> _REQUIRED WORK_:
Give the number of lines in the entries below that hold "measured", with no accompanying words.

[Dataset entries]
※
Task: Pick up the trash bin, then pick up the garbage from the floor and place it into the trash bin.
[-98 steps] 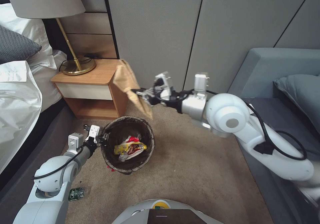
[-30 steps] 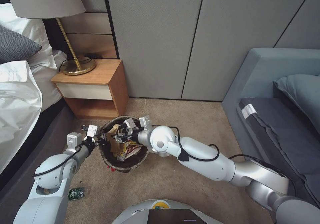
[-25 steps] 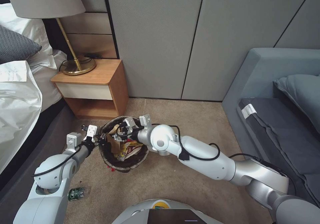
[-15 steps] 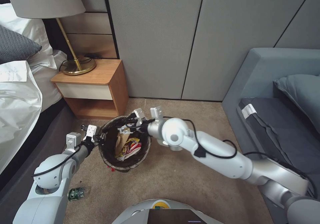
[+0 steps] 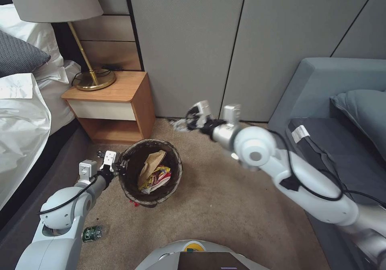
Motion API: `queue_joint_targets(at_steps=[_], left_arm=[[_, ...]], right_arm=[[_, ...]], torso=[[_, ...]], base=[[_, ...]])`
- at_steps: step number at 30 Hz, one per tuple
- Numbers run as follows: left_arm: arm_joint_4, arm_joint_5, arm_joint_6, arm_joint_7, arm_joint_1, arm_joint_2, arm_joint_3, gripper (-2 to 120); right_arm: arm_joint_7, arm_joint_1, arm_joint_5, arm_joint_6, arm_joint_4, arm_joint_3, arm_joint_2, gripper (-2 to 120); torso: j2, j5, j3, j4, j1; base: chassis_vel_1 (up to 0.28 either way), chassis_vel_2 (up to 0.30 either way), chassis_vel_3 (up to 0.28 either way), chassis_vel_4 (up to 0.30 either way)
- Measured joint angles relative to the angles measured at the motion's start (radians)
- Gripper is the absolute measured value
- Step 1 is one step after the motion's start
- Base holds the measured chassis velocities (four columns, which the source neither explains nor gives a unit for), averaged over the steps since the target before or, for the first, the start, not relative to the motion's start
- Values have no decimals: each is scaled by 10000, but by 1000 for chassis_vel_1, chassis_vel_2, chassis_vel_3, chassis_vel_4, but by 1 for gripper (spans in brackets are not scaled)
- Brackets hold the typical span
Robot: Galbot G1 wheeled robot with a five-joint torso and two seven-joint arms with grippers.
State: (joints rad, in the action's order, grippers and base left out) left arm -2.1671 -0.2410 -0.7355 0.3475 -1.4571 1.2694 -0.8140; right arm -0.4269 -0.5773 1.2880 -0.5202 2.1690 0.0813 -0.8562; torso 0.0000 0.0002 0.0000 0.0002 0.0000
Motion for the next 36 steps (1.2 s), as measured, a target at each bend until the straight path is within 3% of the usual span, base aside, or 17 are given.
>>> queue_joint_targets(at_steps=[2,3,5,6,9,13,16,17,20,24,29,36], left_arm=[[-196,-3,0,-18,-66,19,-42,0],[-196,-3,0,-18,-66,19,-42,0],[-375,-14,0,-23,-169,3,-116,0],[-375,-14,0,-23,-169,3,-116,0],[-730,-103,-1,-30,-307,-83,-206,0],[-912,-145,0,-29,-347,-93,-206,0],[-1327,-184,0,-24,-463,-81,-156,0],[-1327,-184,0,-24,-463,-81,-156,0],[-1788,-186,0,-15,-615,-18,-103,0],[-2261,-188,0,-29,-725,11,-73,0],[-2963,-508,1,44,-879,-101,-15,0],[-3256,-704,1,37,-970,-118,109,0]], right_arm=[[316,-1130,-725,54,181,-1408,78,100],[316,-1130,-725,54,181,-1408,78,100],[602,-2600,-1496,83,416,-2971,-2,100],[602,-2600,-1496,83,416,-2971,-2,100],[1495,-5172,-3288,369,1008,-5602,-526,100],[1836,-6162,-3870,521,1276,-6308,-832,100],[2582,-8229,-5395,1017,1781,-7567,-1880,100],[2582,-8229,-5395,1017,1781,-7567,-1880,100],[2992,-9254,-6583,1557,1905,-8073,-3021,100],[3367,-9774,-7520,2083,1886,-8278,-3757,100],[3591,-10216,-7957,2483,1776,-8273,-4243,100],[3601,-10283,-8145,2645,1674,-7991,-4504,100]], torso=[[0,0,0,-3,0],[0,0,0,-3,0],[0,2,0,-3,0],[0,2,0,-3,0],[1,0,-1,-4,0],[1,1,-1,-4,0],[1,-1,-1,-5,-1],[1,-1,-1,-5,-1],[2,-1,-2,-2,-1],[2,-3,-1,-3,-1],[1,-3,-1,-3,-1],[1,-3,0,-1,-1]], base=[[0,0,0,0],[0,0,0,0],[0,0,0,0],[0,0,0,0],[0,0,0,0],[0,0,0,0],[0,0,0,0],[0,0,0,0],[0,0,0,0],[0,0,0,0],[0,0,0,0],[0,0,0,0]])
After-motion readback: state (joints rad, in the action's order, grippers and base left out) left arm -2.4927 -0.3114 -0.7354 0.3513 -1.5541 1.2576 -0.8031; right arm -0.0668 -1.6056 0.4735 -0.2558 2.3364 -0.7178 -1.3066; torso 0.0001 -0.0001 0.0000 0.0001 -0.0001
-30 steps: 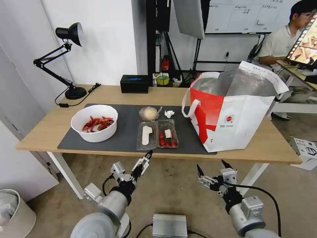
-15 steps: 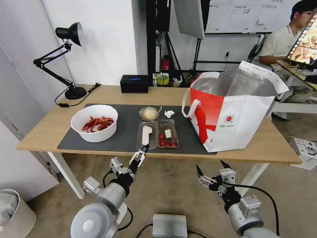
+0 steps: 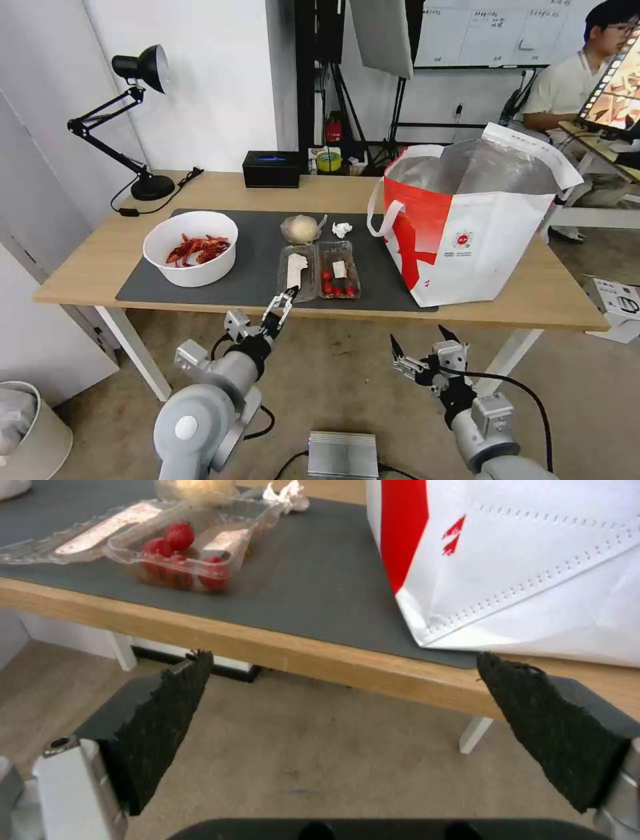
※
> _RESULT OF THIS TASK_:
4